This week the new European Commission took office and started to work on addressing many of the key challenges facing the European Union and its member states over the next five years. Similar to the 2009 Commission, Juncker’s team has almost double as many Commissioners belonging to the centre-right parties than to the centre-left (15 Commissioners belong to centre-right parties, 8 members belong to the Socialist & Democrats (S&D)). As there have been indications that this Commission is likely to be more politicised than previous ones, the political affiliation of the Commissioners could prove more important in the future in determining the overall work of the Commission.
As Juncker set out in his opening statement before the European parliament in July 2014, the new Commission faces an unprecedented set of challenges: the legacy of a number of short-term measures implemented during the financial and economic crisis, large economic disparities between member states and a loss of confidence in the EU as an institution that has taken hold not only of traditional “critical friends” but also formerly extremely pro-European states. Given this set of problems that the new Commission is facing, it is a good time to ask what the Left’s answer to them is and what priorities the Socialist & Democrats (S&D) should focus on over the course of the next five years.
- Stimulate growth and protect against globalization. As Mark Leonard argued in a recent Fabian pamphlet on the EU, Labour should lead on formulating an economic agenda of the European centre-left that demonstrates how the EU can be used as a vehicle to ensure the international competitiveness of member states, particularly against global players such as China, while at the same time offering a buffer against some of the negative consequences of globalisation, which continue to place downward pressure on wages and working conditions. One of the most significant issues in this context over the coming years will be the negotiations around TTIP. The European Left must ensure that a potential agreement protects welfare, consumer and environmental standards but it also offers an opportunity to set global trade benchmarks that allow the EU to compete with other global players.
In addition, the Left should push for action on the European level on tax avoidance particularly given the most recent allegations that multinational companies were able to drastically reduce their tax bills by channeling money through Luxembourg.
- Formulate a new social agenda for Europe. Efforts to formulate a new European social agenda are urgently needed. As Colin Crouch recently argued in the Social Europe Journal, the European Left must make the case for Europe being more than a simple trading bloc. Instead it must ensure that that the single market is not implemented in isolation from any form of social policy. This includes addressing imbalances in income and distribution. While specific policies on wages for example are impractical to harmonize given the different approaches of member states, some coordination on the European level is necessary to ensure no country finds itself at a significant disadvantage and common priorities are agreed on.
A new social European agenda should also include tackling the significant level of youth unemployment that still exists across Europe. The European Left must champion policies that ensure that young people are able to access jobs, apprentice- or traineeships.

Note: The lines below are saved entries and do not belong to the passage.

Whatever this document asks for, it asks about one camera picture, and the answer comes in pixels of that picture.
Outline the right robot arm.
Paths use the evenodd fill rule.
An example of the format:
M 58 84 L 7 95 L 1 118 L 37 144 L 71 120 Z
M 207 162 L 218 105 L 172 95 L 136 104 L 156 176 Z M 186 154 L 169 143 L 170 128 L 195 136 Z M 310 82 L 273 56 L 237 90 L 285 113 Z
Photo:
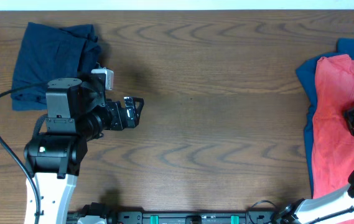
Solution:
M 348 130 L 354 136 L 354 108 L 343 113 Z M 317 199 L 300 199 L 274 214 L 271 223 L 314 224 L 354 220 L 354 170 L 348 185 Z

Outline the red t-shirt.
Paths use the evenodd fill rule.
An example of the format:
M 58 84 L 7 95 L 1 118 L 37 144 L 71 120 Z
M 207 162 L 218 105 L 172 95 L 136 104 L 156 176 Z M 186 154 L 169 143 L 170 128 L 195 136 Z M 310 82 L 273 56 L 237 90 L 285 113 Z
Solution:
M 354 60 L 348 55 L 322 57 L 315 71 L 312 171 L 314 198 L 347 185 L 354 170 L 354 136 L 343 113 L 354 107 Z

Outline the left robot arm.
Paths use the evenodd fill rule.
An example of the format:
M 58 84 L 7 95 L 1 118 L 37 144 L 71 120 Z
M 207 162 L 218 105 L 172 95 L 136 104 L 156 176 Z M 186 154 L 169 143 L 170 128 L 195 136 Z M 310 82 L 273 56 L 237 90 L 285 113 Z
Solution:
M 65 223 L 88 141 L 104 130 L 139 124 L 142 98 L 124 97 L 124 105 L 106 98 L 105 76 L 58 78 L 48 83 L 47 132 L 35 128 L 24 149 L 26 168 L 37 189 L 27 191 L 25 223 Z

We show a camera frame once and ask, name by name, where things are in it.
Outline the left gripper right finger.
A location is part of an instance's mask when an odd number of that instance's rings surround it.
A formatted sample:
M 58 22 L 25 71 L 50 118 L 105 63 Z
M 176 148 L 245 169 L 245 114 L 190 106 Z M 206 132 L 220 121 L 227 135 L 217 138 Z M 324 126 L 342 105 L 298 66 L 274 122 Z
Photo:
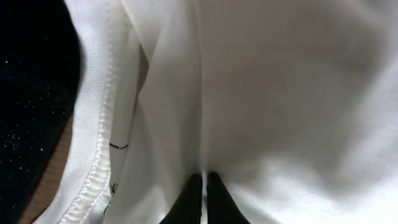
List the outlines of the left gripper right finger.
M 206 190 L 208 224 L 250 224 L 217 172 L 208 174 Z

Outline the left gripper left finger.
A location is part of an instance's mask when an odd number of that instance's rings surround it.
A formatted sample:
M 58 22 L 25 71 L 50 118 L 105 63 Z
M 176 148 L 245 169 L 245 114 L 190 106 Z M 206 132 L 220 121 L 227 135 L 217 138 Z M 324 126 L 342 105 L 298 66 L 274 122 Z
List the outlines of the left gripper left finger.
M 200 224 L 202 187 L 201 174 L 191 175 L 172 208 L 159 224 Z

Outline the white printed t-shirt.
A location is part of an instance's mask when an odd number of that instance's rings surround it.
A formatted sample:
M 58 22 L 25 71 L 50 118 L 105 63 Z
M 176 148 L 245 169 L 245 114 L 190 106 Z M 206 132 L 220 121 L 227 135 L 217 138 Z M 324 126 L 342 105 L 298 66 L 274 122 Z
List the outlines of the white printed t-shirt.
M 158 223 L 193 173 L 251 223 L 397 222 L 397 2 L 67 1 L 83 75 L 37 223 Z

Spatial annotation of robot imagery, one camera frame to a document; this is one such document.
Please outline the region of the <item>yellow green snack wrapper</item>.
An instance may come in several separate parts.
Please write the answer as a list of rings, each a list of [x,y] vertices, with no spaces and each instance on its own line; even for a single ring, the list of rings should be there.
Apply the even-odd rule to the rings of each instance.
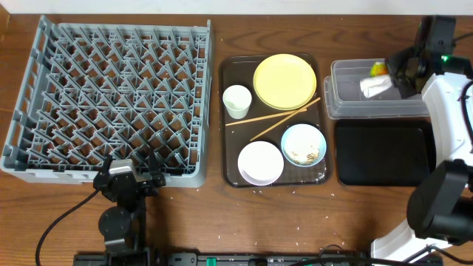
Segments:
[[[387,68],[387,65],[383,62],[375,62],[370,69],[370,76],[371,77],[377,77],[381,75],[388,75],[389,70]]]

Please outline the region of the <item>white napkin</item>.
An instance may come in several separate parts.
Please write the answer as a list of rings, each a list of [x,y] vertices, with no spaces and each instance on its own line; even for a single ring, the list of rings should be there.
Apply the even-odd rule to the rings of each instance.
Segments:
[[[391,77],[388,75],[379,75],[371,78],[365,78],[360,81],[360,89],[364,97],[372,98],[387,91],[392,86]]]

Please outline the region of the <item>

- Tackle the democratic deficit. Finally, Labour should lead a centre-left effort to tackle the democratic deficit on the European level. As has been widely discussed, trust in the EU as an institution has been eroded in recent years and it appears questionable if particularly younger generations view the European project as a vehicle to address many of the economic challenges they face. The European Left must make the case for a new EU narrative, harnessing renewed support for the Union.